Items from a data source:
##############################

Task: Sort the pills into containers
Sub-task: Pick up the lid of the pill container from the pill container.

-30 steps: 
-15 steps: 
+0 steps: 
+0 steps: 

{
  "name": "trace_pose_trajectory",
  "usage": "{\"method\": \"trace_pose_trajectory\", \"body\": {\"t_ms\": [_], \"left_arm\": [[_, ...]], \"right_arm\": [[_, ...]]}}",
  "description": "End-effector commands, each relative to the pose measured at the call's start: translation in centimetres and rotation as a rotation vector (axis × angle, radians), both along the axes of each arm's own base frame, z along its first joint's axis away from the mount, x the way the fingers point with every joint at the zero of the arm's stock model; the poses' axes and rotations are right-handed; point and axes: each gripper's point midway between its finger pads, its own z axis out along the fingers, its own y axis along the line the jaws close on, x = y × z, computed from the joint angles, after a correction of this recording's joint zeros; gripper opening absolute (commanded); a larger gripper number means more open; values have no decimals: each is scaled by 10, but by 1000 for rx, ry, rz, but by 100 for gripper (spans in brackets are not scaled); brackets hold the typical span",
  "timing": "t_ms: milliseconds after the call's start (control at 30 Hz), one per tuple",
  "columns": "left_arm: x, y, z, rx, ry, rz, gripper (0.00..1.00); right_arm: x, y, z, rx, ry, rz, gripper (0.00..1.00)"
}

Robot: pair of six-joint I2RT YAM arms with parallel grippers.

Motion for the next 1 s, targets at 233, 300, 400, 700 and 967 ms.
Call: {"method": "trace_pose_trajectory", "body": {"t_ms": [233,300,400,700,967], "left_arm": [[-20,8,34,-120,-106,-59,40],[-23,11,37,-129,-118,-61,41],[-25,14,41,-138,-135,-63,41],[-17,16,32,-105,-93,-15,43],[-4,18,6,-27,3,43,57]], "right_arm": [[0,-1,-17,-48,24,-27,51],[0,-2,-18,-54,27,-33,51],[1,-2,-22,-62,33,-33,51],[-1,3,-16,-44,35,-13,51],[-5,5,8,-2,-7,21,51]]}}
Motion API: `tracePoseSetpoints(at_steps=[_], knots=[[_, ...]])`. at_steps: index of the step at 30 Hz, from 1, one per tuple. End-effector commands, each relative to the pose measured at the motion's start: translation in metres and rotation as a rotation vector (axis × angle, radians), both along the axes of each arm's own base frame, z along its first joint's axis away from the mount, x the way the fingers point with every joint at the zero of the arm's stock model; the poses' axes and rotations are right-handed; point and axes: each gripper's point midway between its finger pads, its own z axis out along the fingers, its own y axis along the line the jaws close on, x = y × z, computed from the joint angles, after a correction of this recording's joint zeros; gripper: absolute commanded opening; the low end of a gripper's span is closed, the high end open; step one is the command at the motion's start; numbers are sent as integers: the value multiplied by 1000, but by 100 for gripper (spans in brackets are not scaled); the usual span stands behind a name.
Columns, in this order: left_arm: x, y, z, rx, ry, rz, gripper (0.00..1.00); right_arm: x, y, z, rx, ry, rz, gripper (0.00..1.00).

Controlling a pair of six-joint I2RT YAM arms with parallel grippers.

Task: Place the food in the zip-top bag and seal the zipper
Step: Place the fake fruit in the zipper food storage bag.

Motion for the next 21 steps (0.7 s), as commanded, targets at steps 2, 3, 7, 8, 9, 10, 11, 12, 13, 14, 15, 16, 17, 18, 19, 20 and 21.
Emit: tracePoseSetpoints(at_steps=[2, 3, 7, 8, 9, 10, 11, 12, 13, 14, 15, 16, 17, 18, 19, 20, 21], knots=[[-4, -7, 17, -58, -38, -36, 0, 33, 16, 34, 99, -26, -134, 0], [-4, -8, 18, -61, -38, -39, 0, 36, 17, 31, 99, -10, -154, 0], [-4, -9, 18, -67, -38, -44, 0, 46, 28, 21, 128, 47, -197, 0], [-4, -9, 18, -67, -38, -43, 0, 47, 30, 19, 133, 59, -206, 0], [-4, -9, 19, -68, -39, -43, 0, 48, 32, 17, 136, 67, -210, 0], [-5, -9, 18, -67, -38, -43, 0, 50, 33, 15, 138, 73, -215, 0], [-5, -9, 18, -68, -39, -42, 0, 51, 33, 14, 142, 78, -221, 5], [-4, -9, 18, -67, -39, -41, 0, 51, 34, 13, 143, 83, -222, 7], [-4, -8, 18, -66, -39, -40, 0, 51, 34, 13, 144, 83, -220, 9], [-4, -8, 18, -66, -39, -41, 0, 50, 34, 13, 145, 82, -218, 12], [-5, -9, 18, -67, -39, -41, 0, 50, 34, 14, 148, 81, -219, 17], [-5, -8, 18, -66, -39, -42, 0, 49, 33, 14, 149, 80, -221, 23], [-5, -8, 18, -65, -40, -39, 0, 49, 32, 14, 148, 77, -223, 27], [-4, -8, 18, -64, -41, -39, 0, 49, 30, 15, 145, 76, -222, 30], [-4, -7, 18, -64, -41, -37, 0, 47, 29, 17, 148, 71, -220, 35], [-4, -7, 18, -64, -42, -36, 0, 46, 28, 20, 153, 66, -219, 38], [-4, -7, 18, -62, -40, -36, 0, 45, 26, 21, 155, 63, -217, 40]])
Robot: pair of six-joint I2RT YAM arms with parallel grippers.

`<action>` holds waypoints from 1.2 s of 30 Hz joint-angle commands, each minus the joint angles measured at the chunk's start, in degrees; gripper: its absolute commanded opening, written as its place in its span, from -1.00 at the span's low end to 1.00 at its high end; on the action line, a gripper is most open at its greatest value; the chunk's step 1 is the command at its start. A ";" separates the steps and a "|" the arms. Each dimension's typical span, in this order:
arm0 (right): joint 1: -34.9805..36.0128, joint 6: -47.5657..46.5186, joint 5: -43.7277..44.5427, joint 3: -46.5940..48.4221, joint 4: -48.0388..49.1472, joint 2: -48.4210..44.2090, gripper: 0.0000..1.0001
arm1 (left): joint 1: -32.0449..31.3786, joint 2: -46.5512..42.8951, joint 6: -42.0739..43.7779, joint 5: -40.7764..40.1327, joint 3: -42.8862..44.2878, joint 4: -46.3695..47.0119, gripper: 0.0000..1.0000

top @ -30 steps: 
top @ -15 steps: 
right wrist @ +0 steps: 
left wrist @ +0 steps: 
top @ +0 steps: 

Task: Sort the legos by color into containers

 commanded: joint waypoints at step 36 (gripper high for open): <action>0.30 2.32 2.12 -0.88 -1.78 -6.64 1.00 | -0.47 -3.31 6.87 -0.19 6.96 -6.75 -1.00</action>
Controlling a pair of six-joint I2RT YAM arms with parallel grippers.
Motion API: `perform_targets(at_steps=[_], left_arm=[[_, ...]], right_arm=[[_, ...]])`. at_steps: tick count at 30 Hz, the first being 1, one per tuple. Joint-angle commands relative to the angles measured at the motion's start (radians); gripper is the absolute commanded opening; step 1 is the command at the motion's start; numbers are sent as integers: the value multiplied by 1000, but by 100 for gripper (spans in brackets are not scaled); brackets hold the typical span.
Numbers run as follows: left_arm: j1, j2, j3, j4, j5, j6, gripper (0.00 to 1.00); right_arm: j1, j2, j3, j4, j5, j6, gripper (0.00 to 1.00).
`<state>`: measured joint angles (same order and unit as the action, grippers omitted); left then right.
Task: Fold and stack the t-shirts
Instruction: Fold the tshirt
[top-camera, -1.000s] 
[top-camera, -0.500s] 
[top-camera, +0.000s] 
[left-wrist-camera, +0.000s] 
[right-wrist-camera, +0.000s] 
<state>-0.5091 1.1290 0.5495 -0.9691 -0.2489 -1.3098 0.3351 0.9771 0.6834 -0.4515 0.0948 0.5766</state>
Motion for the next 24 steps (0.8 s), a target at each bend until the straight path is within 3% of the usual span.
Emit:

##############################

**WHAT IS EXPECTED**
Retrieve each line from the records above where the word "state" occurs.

**RESPONSE**
`<state>`: measured joint angles (same order and unit as the action, grippers omitted); left then right.
<state>-0.5091 1.1290 0.5495 -0.9691 -0.2489 -1.3098 0.3351 0.9771 0.6834 -0.4515 0.0948 0.5766</state>

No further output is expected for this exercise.